The Eritrean "story," of overthrowing two colonialisms, the Italians and then the Ethiopian Amharic ruling ethno-class, deserves a wider audience -- among political scientists and international relations specialists, as well as the usual Africanist regionalists and Horn of Africa aficionados. While this study makes a start in that direction, unfortunately it will not satisfy inquiring social scientists.

The author is clearly an insider within the Eritrean struggle, with access to much primary information; she has been advised in drafting this study in its early form as a Ph.D. thesis by several distinguished political scientists (she now teaches political science at University of Missouri- St. Louis). The author aspires to placing the Eritrean struggle within an international perspective. The early (the "locating the study within the literature") section proffers the theme of the Ethiopian state in violation of the the post-war, UN-brokered federation agreement with Eritrea and then illegally annexing it. This eventuates as the Cold War created a necessity for Western (U.S.) bases in Ethiopia and Eritrea, and because Ethiopia inherited much goodwill -- from the Christian heritage of its ruling ethno-class, from its anti-fascist struggle against the Italian invasion, and from its historical independence in Africa, creating a natural choice by the early 1960s for the headquarters of the continental international organization, the Organization of African Unity (OAU). This realpolitik explanation then nests within an enlightening discussion of models of analysis tried out by competing social science interpreters, "greater Ethiopia" vs. "national self-determination" (of the Eritreans, and by implication, other national or ethnic groupings in the Horn of Africa). In turn, this discussion is paralleled by noting the acceptance of standard state sovereignty and non-interference doctrines by the OAU. Useful talking points for further analysis, but then they are fogged over (mercifully briefly) by the unfortunate now-obligatory, and in this instance otiose, references to Foucoult and Gramsci in an apparent attempt to locate the study in contemporary post-modern discourse.

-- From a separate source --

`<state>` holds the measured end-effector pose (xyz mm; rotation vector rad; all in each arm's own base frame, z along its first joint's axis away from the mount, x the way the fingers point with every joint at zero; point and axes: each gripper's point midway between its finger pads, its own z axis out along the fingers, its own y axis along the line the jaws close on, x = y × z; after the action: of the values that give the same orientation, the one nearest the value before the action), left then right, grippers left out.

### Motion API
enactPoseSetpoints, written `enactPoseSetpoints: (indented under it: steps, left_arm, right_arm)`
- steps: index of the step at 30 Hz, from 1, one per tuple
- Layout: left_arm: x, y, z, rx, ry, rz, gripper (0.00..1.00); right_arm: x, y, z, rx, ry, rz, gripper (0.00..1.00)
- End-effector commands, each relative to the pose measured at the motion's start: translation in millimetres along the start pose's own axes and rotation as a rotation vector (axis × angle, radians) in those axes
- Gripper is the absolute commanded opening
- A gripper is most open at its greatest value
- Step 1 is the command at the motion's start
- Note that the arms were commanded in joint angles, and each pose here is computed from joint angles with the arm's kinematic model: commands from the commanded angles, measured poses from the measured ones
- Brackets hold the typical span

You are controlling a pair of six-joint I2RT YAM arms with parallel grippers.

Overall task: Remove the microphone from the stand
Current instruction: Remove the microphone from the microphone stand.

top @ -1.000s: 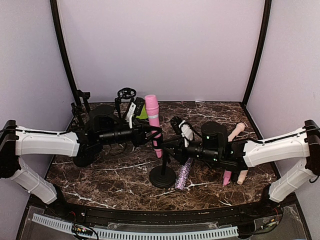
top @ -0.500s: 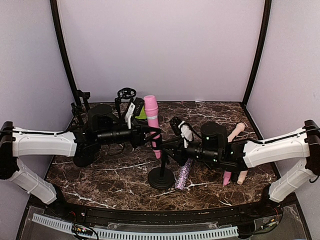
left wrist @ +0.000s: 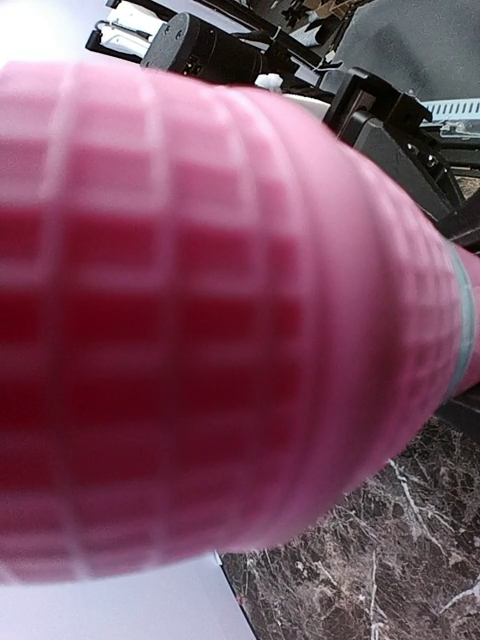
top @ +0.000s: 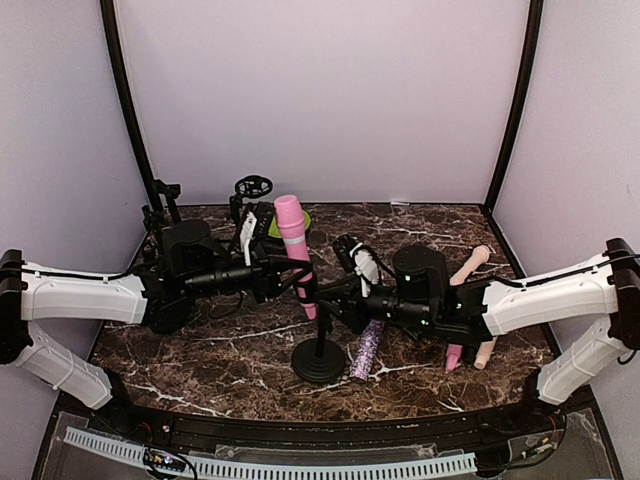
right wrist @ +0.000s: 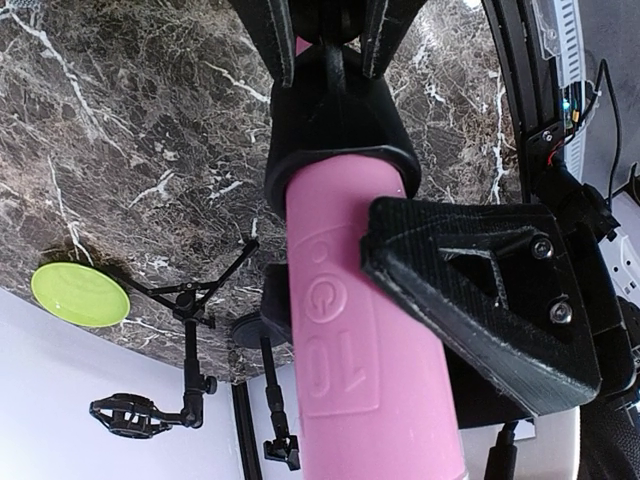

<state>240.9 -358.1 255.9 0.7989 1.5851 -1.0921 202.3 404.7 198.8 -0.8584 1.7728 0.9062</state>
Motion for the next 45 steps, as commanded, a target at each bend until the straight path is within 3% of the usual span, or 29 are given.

The main part of the book is a sort of worm's eye view of the Eritrean struggle against the royal and then the revolutionary socialist government of Ethiopia. Conflict between Muslims and secularists, including Marxists, and much factionalism between the resistance parties characterize the review of four decades of rebellion of varying intensity and organization. The reader is inundated with lists of names of political leaders, with accounts of meetings, and a bewildering array of initials of political groups. The curiously mechanical language reinforces an image of the clanking of gears as the discourse shifts focus from theory to narrative.

The author portrays the early Eritrean Liberation Front as warlord-oriented, to be superseded by the Eritrean Peoples Liberation Front, which emerges after 20 years as a secular, Marxist, nationalist group, and the final arbiter of the internal conflicts, overcoming Christian-Muslim and clan-kin, as well as regional splits. Amidst much that resembles for-the-record description, the author loses sight of the original international perspective. The machinations inside the UN serving to help the Ethiopian rulers, the Big Powers and their overlapping as well as conflicting views and interests, the Cold War considerations, the U.S.- Israeli connection, although related and laid out, are not followed up in a systematic way. Perhaps over-dependence on a handful of scholarly authorities for the analytical network hampered further advance.

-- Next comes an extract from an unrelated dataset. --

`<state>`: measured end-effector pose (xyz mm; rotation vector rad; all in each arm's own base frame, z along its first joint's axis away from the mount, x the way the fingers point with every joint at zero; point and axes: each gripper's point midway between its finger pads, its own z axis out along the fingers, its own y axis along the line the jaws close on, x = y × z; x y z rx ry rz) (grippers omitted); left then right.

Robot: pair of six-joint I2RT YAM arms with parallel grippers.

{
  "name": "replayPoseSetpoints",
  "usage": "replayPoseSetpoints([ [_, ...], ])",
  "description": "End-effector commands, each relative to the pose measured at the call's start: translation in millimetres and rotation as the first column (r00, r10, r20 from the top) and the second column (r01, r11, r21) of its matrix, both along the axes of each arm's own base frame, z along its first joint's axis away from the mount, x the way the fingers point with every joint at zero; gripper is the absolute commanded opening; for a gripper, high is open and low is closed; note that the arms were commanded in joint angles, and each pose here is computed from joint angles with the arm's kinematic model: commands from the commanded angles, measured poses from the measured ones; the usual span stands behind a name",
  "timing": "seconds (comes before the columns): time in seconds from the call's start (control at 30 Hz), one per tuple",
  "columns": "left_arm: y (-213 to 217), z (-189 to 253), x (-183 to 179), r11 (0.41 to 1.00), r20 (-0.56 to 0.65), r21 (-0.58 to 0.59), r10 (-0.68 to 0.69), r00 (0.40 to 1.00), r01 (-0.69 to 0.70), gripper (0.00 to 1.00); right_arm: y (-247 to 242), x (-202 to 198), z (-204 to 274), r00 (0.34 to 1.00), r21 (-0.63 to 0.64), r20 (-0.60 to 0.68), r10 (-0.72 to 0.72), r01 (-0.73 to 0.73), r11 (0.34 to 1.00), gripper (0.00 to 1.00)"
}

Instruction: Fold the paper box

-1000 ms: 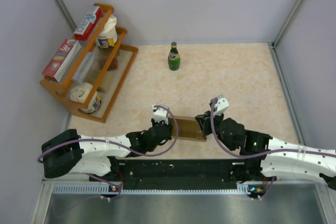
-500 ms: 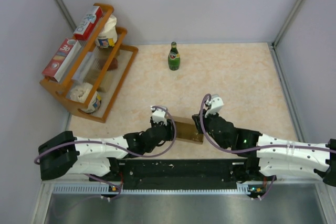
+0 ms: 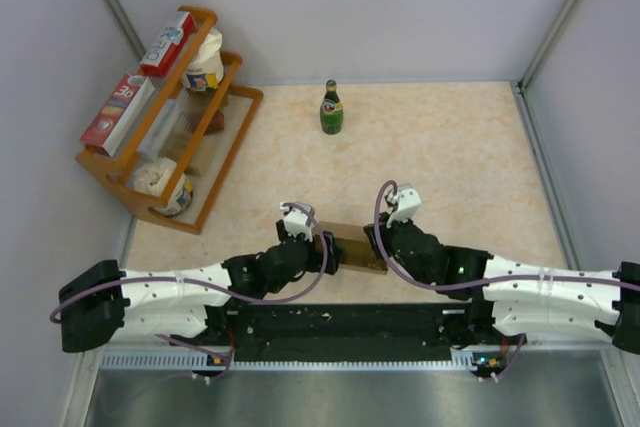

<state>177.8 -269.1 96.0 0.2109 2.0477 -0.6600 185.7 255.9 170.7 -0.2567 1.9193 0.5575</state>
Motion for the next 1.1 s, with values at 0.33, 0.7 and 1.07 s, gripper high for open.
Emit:
replayPoseSetpoints([
  [0.33, -9, -1, -56, 0.956, -0.161, 0.018, -0.288, 0.944, 0.294, 0.99, 7, -5, -15, 0.999, 0.006, -0.041, 0.013, -0.013, 1.000, 0.11],
  [0.7, -9, 26, -137, 0.761, -0.277, -0.121, -0.642, 0.714, 0.637, 0.99, 14, -10, -25, 0.996, 0.002, -0.071, 0.045, -0.045, 0.999, 0.11],
  [1.07, 12, 142, -126, 0.762, 0.036, -0.208, -0.621, 0.783, 0.614, 0.99, 25, -32, -51, 0.970, -0.050, -0.181, 0.165, -0.176, 0.983, 0.11],
])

Finally, the effect of this uniquely successful rebellion-secession on Ethiopia and the rest of Africa needs to be suggested. By demonstrating the hollowness of the formerly received doctrine of the OAU with regard to territorial boundaries, and by sharing in the process that undermined the centralized, military socialist Ethiopia, Eritrean independence is intimately linked to the confederal status of the current Ethiopian state, as well as to an inevitable re-assessment of the nature of African territorial political systems today. Not only is the Eritrean story inspiring, it represents a stumulus to a new African political order. That story will yet find its narrator.